Factorial analysis showed that honey type (p = 0.000), concentration (p = 0.001), and microbe type (p = 0.000) significantly (at p < 0.001) determine the inhibition diameter. Comparison of the mean values also revealed that the inhibition diameter in red honey was significantly greater than that of white honey. Comparison across the categories of the different concentrations also showed that the inhibition diameter using 0.5 ml concentration was significantly less than using 1.5 ml (p = 0.005), 2ml (p = 0.046). However, other pairwise comparison of the concentration levels was found to have similar inhibition diameters. On the other hand, the order of an inhibition diameter for the evaluated microbes is T. rubrum > P. chrysogenum > C. perferingens >S. auerus (at p < 0.001).

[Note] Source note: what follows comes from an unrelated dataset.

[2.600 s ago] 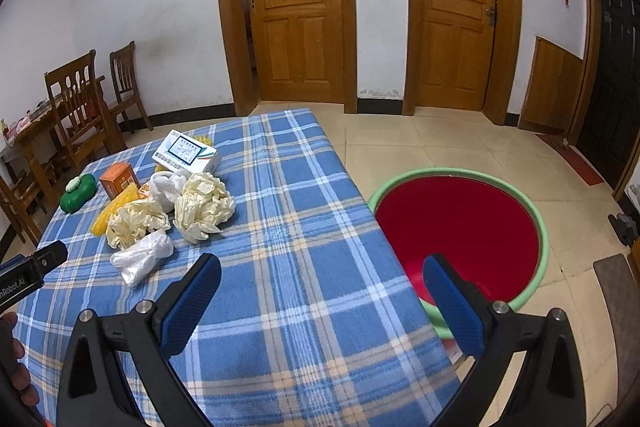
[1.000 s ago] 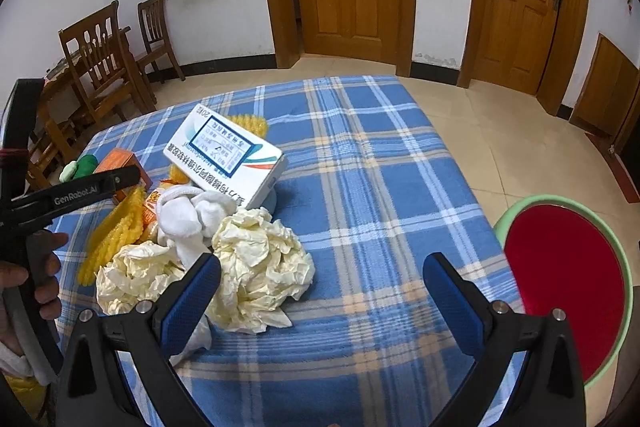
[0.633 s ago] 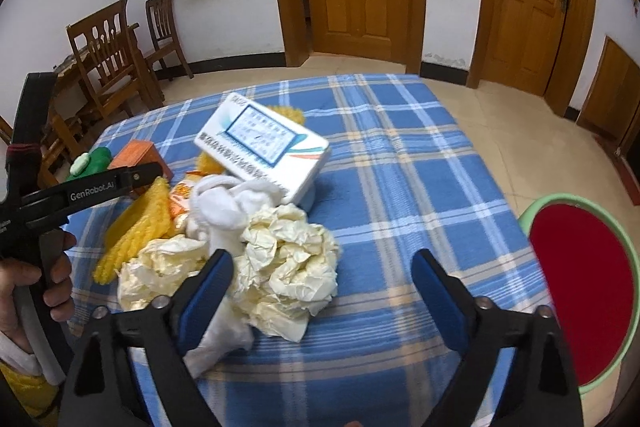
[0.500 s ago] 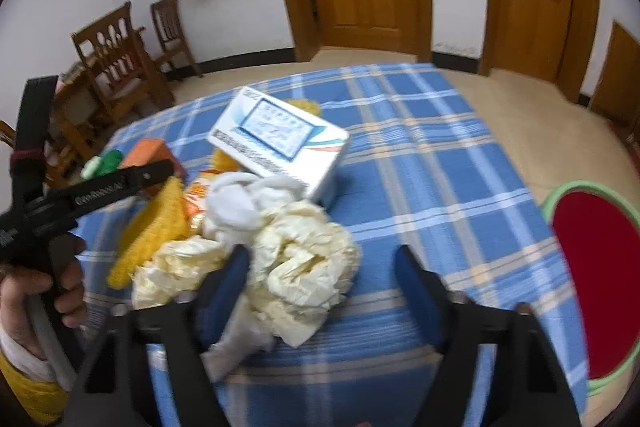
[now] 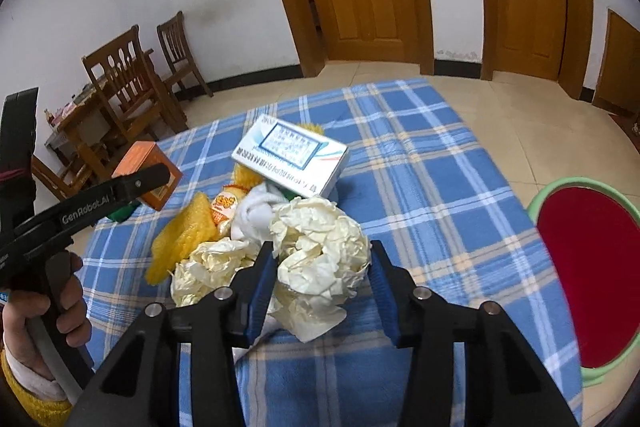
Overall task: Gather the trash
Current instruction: 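Carry the orange box and tissue to the red basin and release both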
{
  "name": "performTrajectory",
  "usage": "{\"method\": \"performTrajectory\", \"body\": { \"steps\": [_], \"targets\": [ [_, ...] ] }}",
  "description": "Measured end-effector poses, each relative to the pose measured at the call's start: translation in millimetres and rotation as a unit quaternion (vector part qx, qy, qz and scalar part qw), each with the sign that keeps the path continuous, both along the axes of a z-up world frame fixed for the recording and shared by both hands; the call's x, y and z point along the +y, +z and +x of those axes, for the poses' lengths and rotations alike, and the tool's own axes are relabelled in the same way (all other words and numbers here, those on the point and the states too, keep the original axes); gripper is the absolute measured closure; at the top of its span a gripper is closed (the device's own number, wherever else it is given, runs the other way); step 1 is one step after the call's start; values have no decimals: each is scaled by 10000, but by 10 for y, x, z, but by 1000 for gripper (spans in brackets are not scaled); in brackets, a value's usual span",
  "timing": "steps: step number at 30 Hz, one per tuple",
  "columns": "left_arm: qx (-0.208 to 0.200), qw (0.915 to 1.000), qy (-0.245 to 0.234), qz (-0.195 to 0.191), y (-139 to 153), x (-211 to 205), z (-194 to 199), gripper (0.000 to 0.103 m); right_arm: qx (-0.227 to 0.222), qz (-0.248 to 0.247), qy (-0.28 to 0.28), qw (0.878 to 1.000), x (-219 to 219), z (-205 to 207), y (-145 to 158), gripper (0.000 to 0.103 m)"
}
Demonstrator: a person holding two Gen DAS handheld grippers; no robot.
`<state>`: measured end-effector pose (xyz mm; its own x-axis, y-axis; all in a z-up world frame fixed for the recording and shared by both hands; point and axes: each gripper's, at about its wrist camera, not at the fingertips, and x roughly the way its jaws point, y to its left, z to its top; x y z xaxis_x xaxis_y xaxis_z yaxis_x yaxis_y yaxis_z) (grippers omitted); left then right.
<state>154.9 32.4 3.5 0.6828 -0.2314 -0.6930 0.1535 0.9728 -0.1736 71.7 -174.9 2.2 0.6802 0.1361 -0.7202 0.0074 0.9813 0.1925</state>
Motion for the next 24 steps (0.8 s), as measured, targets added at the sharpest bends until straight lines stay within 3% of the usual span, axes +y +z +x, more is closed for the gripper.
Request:
{"method": "performTrajectory", "body": {
  "steps": [10,24],
  "targets": [
    [-192,9996,-191,31,290,-317,-353,46,-514,93,-303,9982,-338,-349,314,54],
    [-233,9982,-551,104,461,-977,-635,46,-718,108,-1001,9923,-1076,-673,467,54]
  ]
}}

It has been shown that the potency of the antibacterial and antifungal activity can vary very markedly with changing concentration and type of honey investigated. The antifungal and antibacterial effect of two different honey samples was evaluated in culture media containing different concentrations of honey. The antimicrobial activity of honey is largely due to its physico-chemical properties such as high osmotic pressure, low water activity, low pH and possession of certain gluco-oxidase enzymes, hydrogen peroxide, flavonoids, and phenolic compounds. Red honey demonstrated more effective antibacterial activity than white honey but it seems similar on antifungal activity. C. perferingens, P. chrysogenum, T. rubrum were found to be sensitive in most of the tested dilutions of both honey types. In contrast to many previous findings S. aureus do not show any sensitivity to all evaluated dilutions of both types of honey. Honey is a natural and safe antimicrobial substance, since no previously published literature has reported bacterial or fungal resistance for honey, which is attributed to complexity of honey components working solely or in a synergistic manner with other components.

Conflict of interest

The authors declare that they have no known competing financial interests or personal relationships that could have appeared to influence the work reported in this paper.

Informed consent statement

Not applicable.

Authors contribution

Honey and microbial collection, Lab-work, Conceptualization, writing-original draft preparation- M. G., M. A., and L. R. Supervision, Formal analysis, Manuscript preparation, editing and corresponding author –T. G. All authors have read and agreed to the published version of the manuscript.